ADR 004: Metadata Columns and Hashing Strategy¶
Status¶
Accepted
Context¶
When loading data into Snowflake via the enhanced COPY INTO pattern, we need metadata columns for tracking, deduplication, and change detection. Two key columns serve different purposes:
- RECORD_KEY: Unique identifier for deduplication
- RECORD_HASH: Hash of all columns for change detection
The implementation required decisions about: 1. How to handle NULL values in hash calculations 2. What RECORD_KEY should represent (raw value vs hash) 3. What RECORD_HASH should represent 4. How to make these strategies configurable
Decision¶
RECORD_KEY Strategy¶
RECORD_KEY behavior is controlled by the use_hash_for_single_field toggle in deduplication config:
When use_hash_for_single_field: true (default):
When use_hash_for_single_field: false:
RECORD_HASH Strategy¶
RECORD_HASH ALWAYS hashes ALL columns for full-row change detection:
RECORD_HASH = MD5(CONCAT(
COALESCE(CAST($1 AS STRING), ''),
COALESCE(CAST($2 AS STRING), ''),
COALESCE(CAST($3 AS STRING), ''),
...
))
Key characteristics:
1. NULL-safe: Uses COALESCE(CAST(column AS STRING), '') to convert NULLs to empty strings
2. Type-safe: Casts all columns to STRING before concatenation
3. Always includes all columns: Independent of deduplication strategy
4. Purpose: Detect if ANY field changed between runs
NULL Handling Rationale¶
Problem: In Snowflake, if ANY argument to CONCAT() is NULL, the entire result is NULL:
Solution: Wrap each column with COALESCE:
-- This always returns a hash, even with NULLs
MD5(CONCAT(
COALESCE(CAST($1 AS STRING), ''),
COALESCE(CAST($2 AS STRING), '')
))
Why this approach: - Ensures RECORD_HASH is never NULL - Distinguishes between "column is empty string" and "column is NULL" (both become empty string) - Enables change detection even on sparse data - Consistent hash values across different data types
Consequences¶
Positive¶
- Flexibility:
use_hash_for_single_fieldtoggle allows both human-readable and hashed RECORD_KEY - Reliability: NULL-safe hashing prevents unexpected NULL values in metadata columns
- Change Detection: RECORD_HASH enables identifying changed records by comparing hashes
- Type Safety: Explicit CAST ensures consistent behavior across different column types
- Debugging: When
use_hash_for_single_field: false, RECORD_KEY is human-readable
Negative¶
- Hash Collisions: MD5 can theoretically produce collisions (extremely rare in practice)

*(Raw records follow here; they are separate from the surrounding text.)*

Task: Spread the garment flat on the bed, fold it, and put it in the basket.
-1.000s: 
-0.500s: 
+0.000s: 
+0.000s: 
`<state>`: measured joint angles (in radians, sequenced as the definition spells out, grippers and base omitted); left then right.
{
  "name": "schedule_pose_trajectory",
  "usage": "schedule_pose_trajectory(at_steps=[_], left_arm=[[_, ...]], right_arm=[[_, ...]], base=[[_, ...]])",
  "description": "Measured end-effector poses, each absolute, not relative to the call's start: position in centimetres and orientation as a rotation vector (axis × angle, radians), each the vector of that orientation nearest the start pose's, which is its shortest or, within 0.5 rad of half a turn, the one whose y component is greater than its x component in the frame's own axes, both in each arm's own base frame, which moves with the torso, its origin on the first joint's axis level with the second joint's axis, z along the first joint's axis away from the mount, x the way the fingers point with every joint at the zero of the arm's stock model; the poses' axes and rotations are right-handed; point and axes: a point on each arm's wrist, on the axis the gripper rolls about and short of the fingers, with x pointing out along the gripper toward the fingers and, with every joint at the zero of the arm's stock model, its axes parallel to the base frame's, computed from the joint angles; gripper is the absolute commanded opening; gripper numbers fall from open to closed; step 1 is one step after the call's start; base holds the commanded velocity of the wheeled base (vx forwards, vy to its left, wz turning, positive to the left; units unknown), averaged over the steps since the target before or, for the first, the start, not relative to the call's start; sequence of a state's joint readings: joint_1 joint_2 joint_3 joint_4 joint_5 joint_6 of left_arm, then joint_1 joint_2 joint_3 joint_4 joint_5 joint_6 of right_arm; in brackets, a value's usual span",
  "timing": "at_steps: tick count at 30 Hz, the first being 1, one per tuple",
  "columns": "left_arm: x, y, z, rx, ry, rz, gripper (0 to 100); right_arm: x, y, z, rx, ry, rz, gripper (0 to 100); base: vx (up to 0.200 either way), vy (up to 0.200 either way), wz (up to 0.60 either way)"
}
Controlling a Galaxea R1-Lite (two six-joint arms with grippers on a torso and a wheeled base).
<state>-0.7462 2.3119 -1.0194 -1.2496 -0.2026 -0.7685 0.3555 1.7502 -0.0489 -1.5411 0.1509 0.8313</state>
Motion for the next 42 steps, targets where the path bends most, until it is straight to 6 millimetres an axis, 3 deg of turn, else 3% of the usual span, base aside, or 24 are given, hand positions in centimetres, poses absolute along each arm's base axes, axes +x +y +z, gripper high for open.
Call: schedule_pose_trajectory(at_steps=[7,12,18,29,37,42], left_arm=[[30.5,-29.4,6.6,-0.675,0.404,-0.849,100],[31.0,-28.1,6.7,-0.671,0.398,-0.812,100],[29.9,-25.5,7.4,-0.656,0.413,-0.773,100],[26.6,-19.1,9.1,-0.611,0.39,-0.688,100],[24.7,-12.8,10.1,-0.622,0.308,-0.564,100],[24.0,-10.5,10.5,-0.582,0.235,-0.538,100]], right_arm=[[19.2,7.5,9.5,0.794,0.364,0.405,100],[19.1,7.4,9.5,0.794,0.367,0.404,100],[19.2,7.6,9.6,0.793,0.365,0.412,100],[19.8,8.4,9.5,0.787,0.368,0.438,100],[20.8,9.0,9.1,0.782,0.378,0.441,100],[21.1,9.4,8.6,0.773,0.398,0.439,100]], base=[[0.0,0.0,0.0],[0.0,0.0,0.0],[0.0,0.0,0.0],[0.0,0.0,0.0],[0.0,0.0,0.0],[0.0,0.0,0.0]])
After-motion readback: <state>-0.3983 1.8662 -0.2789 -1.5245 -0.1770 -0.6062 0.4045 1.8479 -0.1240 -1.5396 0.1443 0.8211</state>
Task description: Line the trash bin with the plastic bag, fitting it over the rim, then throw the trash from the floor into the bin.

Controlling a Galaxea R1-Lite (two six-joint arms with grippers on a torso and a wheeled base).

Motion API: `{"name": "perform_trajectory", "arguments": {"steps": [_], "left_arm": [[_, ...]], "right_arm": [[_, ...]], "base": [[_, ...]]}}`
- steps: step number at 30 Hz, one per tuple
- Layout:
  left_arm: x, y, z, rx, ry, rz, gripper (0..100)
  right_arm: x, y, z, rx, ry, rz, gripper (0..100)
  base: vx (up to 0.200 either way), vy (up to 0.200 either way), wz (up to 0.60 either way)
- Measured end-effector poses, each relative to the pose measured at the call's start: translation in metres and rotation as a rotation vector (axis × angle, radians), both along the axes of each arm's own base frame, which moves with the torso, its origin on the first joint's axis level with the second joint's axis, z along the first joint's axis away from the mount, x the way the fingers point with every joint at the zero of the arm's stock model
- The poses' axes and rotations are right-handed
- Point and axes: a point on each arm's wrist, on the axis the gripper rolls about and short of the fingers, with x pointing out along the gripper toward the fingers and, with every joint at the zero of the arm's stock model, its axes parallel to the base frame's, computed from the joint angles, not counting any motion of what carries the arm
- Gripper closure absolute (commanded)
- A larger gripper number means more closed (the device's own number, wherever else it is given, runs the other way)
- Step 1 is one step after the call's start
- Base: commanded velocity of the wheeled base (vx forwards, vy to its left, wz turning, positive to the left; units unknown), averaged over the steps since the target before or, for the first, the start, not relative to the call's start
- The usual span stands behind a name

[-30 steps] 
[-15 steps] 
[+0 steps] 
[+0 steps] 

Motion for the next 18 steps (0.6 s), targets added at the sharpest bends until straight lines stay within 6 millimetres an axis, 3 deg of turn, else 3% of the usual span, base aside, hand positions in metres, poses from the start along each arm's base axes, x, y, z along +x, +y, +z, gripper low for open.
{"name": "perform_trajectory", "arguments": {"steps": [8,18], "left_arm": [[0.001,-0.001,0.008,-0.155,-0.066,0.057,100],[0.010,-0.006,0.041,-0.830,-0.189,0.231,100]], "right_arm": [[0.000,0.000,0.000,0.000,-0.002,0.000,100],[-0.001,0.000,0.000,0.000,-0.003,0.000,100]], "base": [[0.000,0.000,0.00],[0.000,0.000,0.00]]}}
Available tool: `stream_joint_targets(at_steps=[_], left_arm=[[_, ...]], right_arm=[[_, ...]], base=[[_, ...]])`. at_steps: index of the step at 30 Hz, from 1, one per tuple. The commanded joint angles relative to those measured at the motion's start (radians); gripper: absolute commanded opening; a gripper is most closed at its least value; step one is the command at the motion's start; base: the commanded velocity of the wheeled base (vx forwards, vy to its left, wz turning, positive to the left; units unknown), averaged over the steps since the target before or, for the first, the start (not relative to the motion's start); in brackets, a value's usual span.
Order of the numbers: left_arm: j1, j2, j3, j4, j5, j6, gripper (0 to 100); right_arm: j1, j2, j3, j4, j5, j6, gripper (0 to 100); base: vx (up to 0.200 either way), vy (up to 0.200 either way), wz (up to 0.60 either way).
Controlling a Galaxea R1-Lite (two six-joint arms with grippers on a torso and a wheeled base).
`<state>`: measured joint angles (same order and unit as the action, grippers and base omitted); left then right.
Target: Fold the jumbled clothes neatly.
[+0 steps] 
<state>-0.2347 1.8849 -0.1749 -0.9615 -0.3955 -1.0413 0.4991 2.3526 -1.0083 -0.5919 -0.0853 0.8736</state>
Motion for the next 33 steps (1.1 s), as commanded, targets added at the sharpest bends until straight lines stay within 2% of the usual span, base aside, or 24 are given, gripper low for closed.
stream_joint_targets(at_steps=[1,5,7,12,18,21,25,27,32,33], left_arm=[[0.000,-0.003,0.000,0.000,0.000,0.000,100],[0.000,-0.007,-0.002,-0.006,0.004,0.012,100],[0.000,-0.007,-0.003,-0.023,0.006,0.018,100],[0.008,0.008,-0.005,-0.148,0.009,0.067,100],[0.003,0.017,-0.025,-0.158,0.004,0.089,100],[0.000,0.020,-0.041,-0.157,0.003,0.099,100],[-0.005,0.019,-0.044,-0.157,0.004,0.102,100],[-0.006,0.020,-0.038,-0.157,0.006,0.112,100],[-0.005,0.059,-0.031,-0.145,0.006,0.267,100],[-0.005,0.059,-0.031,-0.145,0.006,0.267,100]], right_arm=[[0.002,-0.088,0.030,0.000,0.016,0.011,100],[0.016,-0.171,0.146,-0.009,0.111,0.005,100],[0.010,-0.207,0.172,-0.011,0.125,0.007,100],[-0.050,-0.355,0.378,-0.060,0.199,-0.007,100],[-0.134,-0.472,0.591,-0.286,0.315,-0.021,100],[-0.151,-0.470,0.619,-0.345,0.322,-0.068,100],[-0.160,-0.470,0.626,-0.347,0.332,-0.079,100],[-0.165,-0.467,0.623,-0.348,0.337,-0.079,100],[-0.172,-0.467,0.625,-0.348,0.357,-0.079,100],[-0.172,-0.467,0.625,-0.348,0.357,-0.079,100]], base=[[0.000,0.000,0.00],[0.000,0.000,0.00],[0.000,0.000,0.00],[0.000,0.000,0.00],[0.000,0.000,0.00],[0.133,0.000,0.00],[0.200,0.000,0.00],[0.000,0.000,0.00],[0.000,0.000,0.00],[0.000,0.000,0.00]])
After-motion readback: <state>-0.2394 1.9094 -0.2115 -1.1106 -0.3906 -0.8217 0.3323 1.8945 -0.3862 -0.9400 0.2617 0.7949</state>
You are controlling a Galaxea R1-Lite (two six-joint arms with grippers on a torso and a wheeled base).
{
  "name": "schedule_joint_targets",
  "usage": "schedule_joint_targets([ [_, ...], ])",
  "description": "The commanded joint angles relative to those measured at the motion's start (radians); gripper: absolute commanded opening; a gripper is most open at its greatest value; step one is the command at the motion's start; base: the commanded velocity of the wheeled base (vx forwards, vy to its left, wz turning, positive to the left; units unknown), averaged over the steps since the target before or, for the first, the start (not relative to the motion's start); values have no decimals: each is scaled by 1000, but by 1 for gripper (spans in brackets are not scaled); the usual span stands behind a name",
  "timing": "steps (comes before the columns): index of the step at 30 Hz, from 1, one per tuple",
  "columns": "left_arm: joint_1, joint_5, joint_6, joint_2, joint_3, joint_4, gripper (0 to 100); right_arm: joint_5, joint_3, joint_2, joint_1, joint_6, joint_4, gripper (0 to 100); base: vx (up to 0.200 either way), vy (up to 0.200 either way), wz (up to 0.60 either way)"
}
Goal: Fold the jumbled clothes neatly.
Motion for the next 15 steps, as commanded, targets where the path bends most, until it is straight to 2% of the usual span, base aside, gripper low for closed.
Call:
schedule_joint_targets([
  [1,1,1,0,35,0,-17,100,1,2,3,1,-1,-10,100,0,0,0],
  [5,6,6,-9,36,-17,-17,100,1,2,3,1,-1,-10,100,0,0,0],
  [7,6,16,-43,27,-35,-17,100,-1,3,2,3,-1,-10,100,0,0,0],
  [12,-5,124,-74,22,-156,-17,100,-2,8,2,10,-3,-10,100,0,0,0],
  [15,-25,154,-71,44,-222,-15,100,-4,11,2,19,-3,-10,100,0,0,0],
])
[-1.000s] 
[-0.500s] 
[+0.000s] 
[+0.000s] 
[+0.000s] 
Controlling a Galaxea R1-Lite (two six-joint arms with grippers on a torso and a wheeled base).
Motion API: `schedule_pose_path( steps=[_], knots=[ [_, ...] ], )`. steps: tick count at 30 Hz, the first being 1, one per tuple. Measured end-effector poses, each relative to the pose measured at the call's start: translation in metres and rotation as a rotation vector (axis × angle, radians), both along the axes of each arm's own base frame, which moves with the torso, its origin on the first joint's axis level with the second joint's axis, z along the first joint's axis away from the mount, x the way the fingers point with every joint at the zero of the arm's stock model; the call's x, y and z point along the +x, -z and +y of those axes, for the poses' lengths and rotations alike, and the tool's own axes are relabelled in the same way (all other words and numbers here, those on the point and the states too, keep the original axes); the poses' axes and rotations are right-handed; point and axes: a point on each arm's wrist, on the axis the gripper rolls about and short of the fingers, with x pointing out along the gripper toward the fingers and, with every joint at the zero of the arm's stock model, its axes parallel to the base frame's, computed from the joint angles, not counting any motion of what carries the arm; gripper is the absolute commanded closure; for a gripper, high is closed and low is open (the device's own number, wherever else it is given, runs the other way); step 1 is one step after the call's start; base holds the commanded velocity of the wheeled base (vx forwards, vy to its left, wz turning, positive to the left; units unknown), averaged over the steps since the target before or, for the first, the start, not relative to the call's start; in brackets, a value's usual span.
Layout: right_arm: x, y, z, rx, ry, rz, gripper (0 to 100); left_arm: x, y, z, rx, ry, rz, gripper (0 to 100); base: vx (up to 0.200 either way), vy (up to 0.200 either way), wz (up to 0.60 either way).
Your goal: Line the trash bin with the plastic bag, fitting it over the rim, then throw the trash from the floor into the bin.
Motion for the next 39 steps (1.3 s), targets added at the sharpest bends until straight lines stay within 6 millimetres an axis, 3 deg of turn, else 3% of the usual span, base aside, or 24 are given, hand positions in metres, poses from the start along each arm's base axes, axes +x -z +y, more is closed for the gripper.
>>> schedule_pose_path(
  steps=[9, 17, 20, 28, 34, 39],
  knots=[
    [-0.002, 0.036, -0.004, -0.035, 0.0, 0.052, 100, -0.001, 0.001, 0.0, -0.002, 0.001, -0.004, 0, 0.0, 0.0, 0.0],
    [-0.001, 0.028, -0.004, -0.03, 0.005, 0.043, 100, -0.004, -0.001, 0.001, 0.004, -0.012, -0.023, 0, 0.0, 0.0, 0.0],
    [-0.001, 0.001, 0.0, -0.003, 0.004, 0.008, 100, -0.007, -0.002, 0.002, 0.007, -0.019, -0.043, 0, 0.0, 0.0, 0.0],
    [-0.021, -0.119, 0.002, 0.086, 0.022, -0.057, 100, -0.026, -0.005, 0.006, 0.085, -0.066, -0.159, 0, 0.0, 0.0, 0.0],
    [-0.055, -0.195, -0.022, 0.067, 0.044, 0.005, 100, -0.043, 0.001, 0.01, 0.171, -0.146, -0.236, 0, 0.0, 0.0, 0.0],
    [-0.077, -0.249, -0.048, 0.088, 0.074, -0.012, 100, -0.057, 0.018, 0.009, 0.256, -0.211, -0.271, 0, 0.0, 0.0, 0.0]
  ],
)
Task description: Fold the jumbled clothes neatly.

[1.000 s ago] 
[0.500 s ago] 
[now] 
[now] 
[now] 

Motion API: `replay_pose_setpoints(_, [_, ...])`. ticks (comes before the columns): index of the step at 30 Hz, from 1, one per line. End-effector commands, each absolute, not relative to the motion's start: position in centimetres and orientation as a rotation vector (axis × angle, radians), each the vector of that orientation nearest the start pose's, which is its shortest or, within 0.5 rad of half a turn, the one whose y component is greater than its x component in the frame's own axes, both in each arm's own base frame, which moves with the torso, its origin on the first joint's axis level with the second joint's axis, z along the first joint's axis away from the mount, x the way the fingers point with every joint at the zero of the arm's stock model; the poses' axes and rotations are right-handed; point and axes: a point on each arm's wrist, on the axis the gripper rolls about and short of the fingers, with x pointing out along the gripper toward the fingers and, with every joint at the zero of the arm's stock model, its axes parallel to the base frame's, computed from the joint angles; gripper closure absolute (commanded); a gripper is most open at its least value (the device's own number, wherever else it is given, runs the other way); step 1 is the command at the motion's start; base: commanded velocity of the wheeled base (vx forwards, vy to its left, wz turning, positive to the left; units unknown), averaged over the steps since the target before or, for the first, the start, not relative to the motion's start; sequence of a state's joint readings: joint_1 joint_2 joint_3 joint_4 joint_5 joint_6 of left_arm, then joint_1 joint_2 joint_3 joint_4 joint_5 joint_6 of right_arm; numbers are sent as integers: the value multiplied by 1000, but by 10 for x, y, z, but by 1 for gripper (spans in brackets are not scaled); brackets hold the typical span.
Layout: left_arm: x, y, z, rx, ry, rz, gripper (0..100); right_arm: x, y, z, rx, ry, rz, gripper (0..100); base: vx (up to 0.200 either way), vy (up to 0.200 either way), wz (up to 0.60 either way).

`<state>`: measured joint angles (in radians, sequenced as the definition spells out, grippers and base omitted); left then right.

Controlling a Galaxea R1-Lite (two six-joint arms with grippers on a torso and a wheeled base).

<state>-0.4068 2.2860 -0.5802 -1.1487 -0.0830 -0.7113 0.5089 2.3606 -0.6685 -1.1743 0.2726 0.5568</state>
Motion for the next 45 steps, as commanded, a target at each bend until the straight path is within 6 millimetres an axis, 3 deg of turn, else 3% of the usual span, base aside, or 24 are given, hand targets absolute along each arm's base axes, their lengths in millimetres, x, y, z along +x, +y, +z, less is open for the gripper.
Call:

- NULL Semantics: NULL and empty string are treated identically in hashes
- Performance: COALESCE and CAST add minor overhead to COPY INTO operation
- Verbosity: Generated SQL is longer due to COALESCE wrapping
Neutral¶
- Configuration Required: Users must understand
use_hash_for_single_fieldtoggle - Hash Immutability: Changing column order or adding columns changes RECORD_HASH (expected behavior)
Implementation¶
Code Location¶
packages/xo-foundry/src/xo_foundry/tasks/snowflake_tasks.py(lines 111-123)packages/xo-foundry/src/xo_foundry/schemas/dag_config.py(DeduplicationConfig)packages/xo-foundry/src/xo_foundry/schemas/pipeline_config.py(MetadataConfig)
Configuration Example¶
sources:
sprout_messages:
snowflake:
deduplication:
strategy: single_field
unique_columns: [GUID]
use_hash: true # Controls RECORD_KEY only
Result:
- RECORD_KEY: cee3536dfb5de30c4cc2afa9e9d67eda (MD5 of GUID)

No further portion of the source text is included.